Although reoffending data provide a mixed picture of success in relation to the Step Up programme, it is important to recognise that behavioural changes were captured and observed in other areas.
School attendance
From our interviews with service users we found that positive improvements were evident in respect of schooling. During one interview with a mother who had been attending face-to-face sessions with her son, she explained that while he was “still quite physical, pushing and shoving with everyone… swearing at everyone in general conversation” in the home environment, she was aware of a marked improvement in his behaviour at school. Subsequently although her opinion of the effectiveness of the programme on reducing incidents of CAPVA was limited, her overall assessment was tempered by her son's improved behaviour at school.
Of the 34 families who responded to the survey question on school attendance, 73.5% (n = 25) reported no change. Of these 25, 22 were in education both at the time of referral and on completion of the programme. Three were not in education before or after the programme. A total of five families (15%) reported seeing positive changes within their young persons’ engagement in education and a further family noted that although their child was being home schooled, they were optimistic that he may return to public school in the future.
Accepting responsibility and improving communication
A total of 82% (n = 28) of those who responded to the survey question, stated that their child/young person had accepted some responsibility by the end of the programme. Of these, seven (25%) felt the young person had accepted at least partial responsibility and/or took responsibility for their actions “some of the time”. Only five families (15%) reported that their child/young person had not taken any responsibility for their actions. As noted, a core feature of the restorative-based Step Up programme is to facilitate dialogue and effective communication between all members of the family. A significant number of adult family members reported feeling greater confidence in knowing how to communicate with their children which was attributed to helping improve family dynamics: I think we're all communicating better, [my son] is calmer more willing to listen, taken responsibility and is trying to be better. (Parent) Before the sessions I didn’t know how to communicate with him and then after a couple [of sessions] it worked really well. I find it quite easy to communicate with him now. (Parent) For us (the wheel) it was really beneficial and helpful. The spokes on the wheel resonated with us. Its topicality was very true to us and (son) liked checking his progress. (Parent)
The dialogue and talking prompted active listening and for some, a thinking through of the consequences of actions. Indeed, as evident in the extract below, exemplars that focussed on real-life scenarios appeared to be those which were valued the most in helping young people to “think about things” (young person), reflect and to take accountability: It's lasted. A good dose of reality I would describe it as. One of the things talked about was getting a knife… explaining what it can lead to. A reality check – what could be the consequences… think of the consequences – that's not acceptable.

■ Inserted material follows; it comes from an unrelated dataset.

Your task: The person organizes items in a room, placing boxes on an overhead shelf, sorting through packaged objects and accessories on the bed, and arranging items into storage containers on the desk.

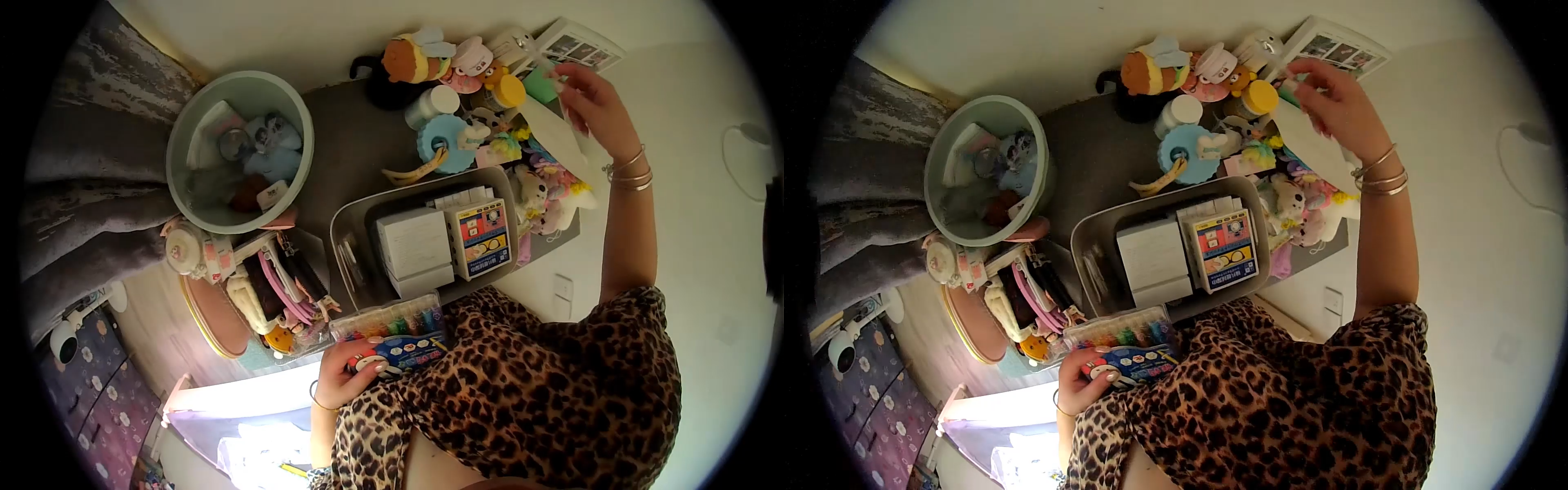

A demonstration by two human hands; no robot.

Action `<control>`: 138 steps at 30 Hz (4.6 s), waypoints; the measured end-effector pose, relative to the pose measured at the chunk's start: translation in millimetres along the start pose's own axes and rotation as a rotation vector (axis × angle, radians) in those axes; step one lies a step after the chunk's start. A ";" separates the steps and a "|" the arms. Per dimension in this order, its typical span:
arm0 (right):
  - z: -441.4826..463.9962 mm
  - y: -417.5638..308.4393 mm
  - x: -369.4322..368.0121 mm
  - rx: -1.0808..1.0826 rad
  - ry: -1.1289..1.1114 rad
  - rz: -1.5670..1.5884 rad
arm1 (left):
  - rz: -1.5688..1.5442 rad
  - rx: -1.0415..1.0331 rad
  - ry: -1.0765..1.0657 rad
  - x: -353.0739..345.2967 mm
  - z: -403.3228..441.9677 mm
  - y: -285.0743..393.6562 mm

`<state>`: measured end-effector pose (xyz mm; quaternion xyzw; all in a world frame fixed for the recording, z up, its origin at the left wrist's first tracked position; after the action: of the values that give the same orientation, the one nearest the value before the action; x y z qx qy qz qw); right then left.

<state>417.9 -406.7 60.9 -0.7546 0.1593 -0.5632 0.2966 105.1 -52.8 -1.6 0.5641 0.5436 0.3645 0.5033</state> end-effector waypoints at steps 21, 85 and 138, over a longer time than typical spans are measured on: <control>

Barriers to engagement and success
Of the 119 referrals into the programme during the reporting period, 50 families (42%) disengaged. Of these, 34% (n = 17) had taken part remotely, while the remainder 66% (n = 33) took part face-to-face and/or as part of a hybrid approach. While it is not always possible to gather such information, the provider of the Step Up programme seeks to capture reasons for disengagement within their service monitoring and performance data. As indicated in Figure 2, of those who gave a reason for disengagement, 13 of these families either did not want or refused any mode of support. A further 11 families refused to engage. Three families were recorded as needing no support, nine no longer requiring support, two families as having had “light touch” support while seven families had not/no longer responded to the provider. A further three families did not wish to participate because of the number of other agencies that they were currently engaged with.

Reasons for disengagement.
Complex needs and intervention match
Although the programme is needs-led with a suitability-based assessment which allows flexibility around factors such as age and duration, a minority of referrals are deemed not suitable for embarking on it. This was linked to young children's referrals and/or the needs-assessment criteria outcomes. Even for those who are accepted, best timing of the offer and likelihood of uptake can be hard to determine, and this is sometimes misjudged. the intervention not always proving timely for all members. As illustrated in the below extract, this meant that the programme had limited, if any, benefit for those involved: The Step-Up programme didn’t really work for us unfortunately… it was difficult for it to be of any benefit to him at that time… (Parent)
Yet, while remote online sessions provided greater flexibility for both facilitators and families, facilitators recognised that these were not suitable or appropriate for all. This was discussed in the context of parents with young neurodivergent children: Some of the younger age groups we were working with, quite a few young people have autism or ADHD and Zoom, or any remote working is not really conducive to engaging those young people. They find it very difficult to engage remotely. (Facilitator) It got worse after the sessions came to an end. He got in trouble with the police as he's at court… he got a…. order and was expelled from school. There's been issues at his Mums, at mine, at my Mums… [things are] too dangerous… there have been threats with knives. (Parent)
Wrap around support and multiagency working
As noted, CAPVA sits uncomfortably between different policy frameworks and while young people are often engaging in criminogenic behaviours, they are also often extremely vulnerable and in need of wider support. As indicated in the extract below, police are often one of the first organisations to become involved following instances of CAPVA when parents/carers feel they have nowhere else to turn: Quite often a lot of [parents] were like ‘I’m desperate for some help’ especially under the circumstances of child upon parent abuse really, because they didn’t know where to take it’. (Police officer) It does make quite a difference who refers them if they're referred by police and the police have been on the scene after a call out, sometimes families will feel that that it is a mandatory referral, and the mandatory referrals have never worked as effectively. (Facilitator)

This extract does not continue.